I am planning and praying for the most unassisted birth possible at the hospital with only our midwife.  She has told me to wait out my labor for as long as I can at home so the nurses won't pressure me into any medication if I come too early.  My question is how long should I actually wait?  I've heard everything from horror stories of women waiting TOO long and the babies dying before birth...to women waiting a few hours and only being in the hospital an hour before birth.  What are your opinions on laboring at home before you leave for the hospital?

post #2 of 8

first of all, you want to keep feeling the baby moving. if the baby stops moving, go in immediately.


as long as all is well in that department, you should expect escalating levels of pain and contractions that get closer together. 2-3 minutes apart of take-year-breath-away contractions is a threshold point that should tell you it's getting pretty far along. 


how far away will you have to drive? obviously have everything packed and ready to go and someone to take you to the hospital and someone else to care for any other children you may have. 


for me, bloody show was a tell tale sign of being within an hour or two of delivery in both of my births.


for me, pain so bad that i was rethinking the value of the whole natural childbirth thing was also an indicator that this was the "real deal." (yes, it hurts that bad... and yes, i made it through.)


have you considered hiring a doula to help get you though the hard part (ie, transition) and provide moral support for you to stay true to your natural childbirth preference once you are in the hospital?

post #3 of 8

I would wait until contractions were painful, and go to the hospital grounds or a place within walking distance of them, and walk around and just hang out until I was about ready to push.  Pushing can take hours, and by being that close, all you have to do is walk up to the L&D area when you are ready.  And they have no time to get in your face, if that's a concern, but at the same time, if you are worried or have any issues or feel like something is wrong, poof, there is your hospital, no car drive!  Just what I would do.

post #4 of 8

Faye's plan is good, weather permitting.

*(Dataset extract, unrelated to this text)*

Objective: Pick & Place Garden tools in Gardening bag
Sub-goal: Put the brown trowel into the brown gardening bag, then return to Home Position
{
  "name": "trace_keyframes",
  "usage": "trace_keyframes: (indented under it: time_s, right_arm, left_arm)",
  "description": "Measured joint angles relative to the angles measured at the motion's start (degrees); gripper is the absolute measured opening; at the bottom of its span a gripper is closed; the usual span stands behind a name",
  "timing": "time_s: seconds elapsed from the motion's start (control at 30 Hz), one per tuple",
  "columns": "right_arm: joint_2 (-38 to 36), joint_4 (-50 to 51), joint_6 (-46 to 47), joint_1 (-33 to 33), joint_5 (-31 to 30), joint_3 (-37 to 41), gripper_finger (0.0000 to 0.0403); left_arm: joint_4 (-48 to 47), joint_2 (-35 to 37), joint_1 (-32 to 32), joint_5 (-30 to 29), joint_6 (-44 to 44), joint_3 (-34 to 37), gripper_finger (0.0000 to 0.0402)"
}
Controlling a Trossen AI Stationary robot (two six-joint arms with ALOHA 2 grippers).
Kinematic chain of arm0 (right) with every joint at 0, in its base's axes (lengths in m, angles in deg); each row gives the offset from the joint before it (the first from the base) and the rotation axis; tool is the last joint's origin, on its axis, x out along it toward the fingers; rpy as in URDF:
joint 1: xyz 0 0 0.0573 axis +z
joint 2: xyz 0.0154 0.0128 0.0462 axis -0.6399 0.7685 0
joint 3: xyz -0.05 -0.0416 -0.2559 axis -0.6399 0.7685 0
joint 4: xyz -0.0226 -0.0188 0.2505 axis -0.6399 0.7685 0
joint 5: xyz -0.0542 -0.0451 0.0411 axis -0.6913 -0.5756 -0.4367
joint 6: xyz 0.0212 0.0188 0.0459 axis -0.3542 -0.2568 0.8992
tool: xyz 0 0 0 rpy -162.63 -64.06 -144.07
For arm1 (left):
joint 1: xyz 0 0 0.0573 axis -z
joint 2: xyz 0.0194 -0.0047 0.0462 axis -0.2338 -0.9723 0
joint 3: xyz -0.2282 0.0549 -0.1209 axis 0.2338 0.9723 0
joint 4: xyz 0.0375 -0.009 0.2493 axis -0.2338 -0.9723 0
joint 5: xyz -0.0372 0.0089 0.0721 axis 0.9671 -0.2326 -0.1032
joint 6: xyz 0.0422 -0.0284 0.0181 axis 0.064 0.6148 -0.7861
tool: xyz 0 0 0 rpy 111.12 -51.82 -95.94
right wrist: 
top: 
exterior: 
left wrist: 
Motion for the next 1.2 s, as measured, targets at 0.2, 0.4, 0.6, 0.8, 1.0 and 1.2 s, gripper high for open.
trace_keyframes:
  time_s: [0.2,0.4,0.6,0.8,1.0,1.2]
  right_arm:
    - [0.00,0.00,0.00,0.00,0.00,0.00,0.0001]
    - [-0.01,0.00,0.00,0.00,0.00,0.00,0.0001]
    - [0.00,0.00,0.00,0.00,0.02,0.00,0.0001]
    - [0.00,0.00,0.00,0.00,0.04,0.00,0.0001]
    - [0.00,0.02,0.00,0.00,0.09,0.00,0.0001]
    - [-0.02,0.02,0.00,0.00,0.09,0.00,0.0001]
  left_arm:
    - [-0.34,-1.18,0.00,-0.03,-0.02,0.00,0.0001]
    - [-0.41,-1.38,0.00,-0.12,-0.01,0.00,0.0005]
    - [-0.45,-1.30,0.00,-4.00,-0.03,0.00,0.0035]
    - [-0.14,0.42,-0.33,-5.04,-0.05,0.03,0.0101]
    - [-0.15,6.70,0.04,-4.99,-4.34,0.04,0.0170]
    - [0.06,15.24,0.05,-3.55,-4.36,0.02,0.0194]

My last birth (3rd baby) was at a hospital w/ only a midwife & I asked to go when I couldn't deal w/ my other children any more. (No, you can't sit in my lap, No, I can't read you a story right now, No, mommy needs to walk, etc.) We had a 45 min. drive, got there at 10:00 so I could get used to the space & settle in & baby was born around 3:00. Midwife was very surprised to see us so early, she expected us to show up an hour before the birth, but I like to be familiar w/ the space & not deal w/ paperwork during very hard labor.

post #5 of 8
Thread Starter 

Thank you so much for the advice!  We are about 20-25 minutes away from our hospital.  I love the idea of making our way out there and hanging out until I feel like the time is close.  We did consider a doula, but they are few and far between close to us...so we decided just to rely on our 2 midwives (they are awesome and totally on board for a natural birth!)  I will keep all the suggestions in mind - thanks again, ladies :)

post #6 of 8

Typically not making it to the hospital will NOT kill your baby, complications are rare without medical interventions going on and usually come with multiple warning signs. So if you were really too late you might end up pushing parked on the side of the road or having your baby unexpectedly in your house, still with everyone safe though.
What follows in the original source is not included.